- Description of the task
A verbatim transcript of the lines below, starting at the first and ending with the one that holds "object at (137, 89), step", is what should be produced.
[Source data — start]
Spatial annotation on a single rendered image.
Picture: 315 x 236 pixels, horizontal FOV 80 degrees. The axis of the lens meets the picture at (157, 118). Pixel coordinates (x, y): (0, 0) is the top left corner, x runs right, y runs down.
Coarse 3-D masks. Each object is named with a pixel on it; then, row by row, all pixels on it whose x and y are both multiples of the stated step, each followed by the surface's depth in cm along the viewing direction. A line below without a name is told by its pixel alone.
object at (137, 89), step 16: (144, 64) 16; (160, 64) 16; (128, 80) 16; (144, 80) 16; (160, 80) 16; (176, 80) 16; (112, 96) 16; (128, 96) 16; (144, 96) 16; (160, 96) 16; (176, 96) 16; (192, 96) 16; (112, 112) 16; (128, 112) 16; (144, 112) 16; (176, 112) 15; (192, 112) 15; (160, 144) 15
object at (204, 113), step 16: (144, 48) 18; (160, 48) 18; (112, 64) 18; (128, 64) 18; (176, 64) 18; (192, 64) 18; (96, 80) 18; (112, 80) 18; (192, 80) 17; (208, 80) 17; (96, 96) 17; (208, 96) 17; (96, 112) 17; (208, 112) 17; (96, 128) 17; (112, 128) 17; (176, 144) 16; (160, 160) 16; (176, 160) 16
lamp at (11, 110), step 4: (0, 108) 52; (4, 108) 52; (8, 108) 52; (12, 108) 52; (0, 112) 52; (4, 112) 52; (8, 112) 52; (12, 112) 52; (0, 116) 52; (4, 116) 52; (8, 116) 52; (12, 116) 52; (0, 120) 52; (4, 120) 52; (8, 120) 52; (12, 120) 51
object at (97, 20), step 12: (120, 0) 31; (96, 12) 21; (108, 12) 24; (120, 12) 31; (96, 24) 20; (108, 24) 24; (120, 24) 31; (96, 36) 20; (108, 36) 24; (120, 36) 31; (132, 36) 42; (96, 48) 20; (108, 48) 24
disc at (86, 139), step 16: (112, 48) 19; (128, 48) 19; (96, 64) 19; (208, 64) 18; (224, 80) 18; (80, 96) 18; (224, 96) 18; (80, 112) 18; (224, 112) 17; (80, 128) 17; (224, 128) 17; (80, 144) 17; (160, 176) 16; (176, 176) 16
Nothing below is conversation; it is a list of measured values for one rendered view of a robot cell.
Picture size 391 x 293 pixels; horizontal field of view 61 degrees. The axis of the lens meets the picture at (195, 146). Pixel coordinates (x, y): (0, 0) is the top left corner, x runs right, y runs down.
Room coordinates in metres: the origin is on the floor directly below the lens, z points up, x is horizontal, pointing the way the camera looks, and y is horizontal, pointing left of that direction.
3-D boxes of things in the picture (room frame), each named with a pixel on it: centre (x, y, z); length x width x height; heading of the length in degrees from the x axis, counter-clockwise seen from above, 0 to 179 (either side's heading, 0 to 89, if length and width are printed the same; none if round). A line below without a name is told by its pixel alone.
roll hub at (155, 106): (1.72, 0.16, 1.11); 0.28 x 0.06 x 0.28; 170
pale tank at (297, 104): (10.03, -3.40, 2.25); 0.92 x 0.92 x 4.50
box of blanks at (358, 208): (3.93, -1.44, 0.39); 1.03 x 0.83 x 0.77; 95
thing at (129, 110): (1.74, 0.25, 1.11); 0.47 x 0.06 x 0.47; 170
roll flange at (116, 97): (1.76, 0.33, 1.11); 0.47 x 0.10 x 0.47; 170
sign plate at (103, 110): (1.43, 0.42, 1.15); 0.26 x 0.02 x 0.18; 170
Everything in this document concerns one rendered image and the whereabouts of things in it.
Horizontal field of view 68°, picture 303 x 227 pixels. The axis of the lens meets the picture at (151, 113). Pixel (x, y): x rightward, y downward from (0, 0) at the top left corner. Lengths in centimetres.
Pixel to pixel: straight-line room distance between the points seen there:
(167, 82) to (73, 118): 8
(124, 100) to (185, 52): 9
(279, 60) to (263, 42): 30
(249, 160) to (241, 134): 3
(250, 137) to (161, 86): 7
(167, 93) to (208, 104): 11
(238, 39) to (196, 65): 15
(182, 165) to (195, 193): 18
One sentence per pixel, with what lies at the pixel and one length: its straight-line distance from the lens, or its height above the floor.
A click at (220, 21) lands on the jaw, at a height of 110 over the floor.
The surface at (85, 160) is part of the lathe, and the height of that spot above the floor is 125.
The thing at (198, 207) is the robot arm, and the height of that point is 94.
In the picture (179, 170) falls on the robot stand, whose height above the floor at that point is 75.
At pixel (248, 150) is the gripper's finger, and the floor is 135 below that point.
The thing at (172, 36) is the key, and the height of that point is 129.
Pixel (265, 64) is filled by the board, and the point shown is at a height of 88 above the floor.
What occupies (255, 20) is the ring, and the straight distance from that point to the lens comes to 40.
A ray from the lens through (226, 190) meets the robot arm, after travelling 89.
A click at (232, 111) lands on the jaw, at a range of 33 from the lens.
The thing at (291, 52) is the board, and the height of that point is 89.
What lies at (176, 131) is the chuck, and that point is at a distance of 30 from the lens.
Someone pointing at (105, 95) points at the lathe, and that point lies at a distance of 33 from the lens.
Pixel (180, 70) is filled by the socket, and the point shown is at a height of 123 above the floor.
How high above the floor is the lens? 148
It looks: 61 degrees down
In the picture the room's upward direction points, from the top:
[Source data — finish]
- Exercise result
Spatial annotation on a single rendered image.
Picture: 315 x 236 pixels, horizontal FOV 80 degrees. The axis of the lens meets the picture at (157, 118). Pixel coordinates (x, y): (0, 0) is the top left corner, x runs right, y runs down.
Coarse 3-D masks. Each object is named with a pixel on it; then, row by row, all pixels on it whose x and y are both multiples of the stated step, each followed by the surface's depth in cm along the viewing direction. A line below without a name is told by its pixel alone.
object at (137, 89), step 16: (144, 64) 16; (160, 64) 16; (128, 80) 16; (144, 80) 16; (160, 80) 16; (176, 80) 16; (112, 96) 16; (128, 96) 16; (144, 96) 16; (160, 96) 16; (176, 96) 16; (192, 96) 16; (112, 112) 16; (128, 112) 16; (144, 112) 16; (176, 112) 15; (192, 112) 15; (160, 144) 15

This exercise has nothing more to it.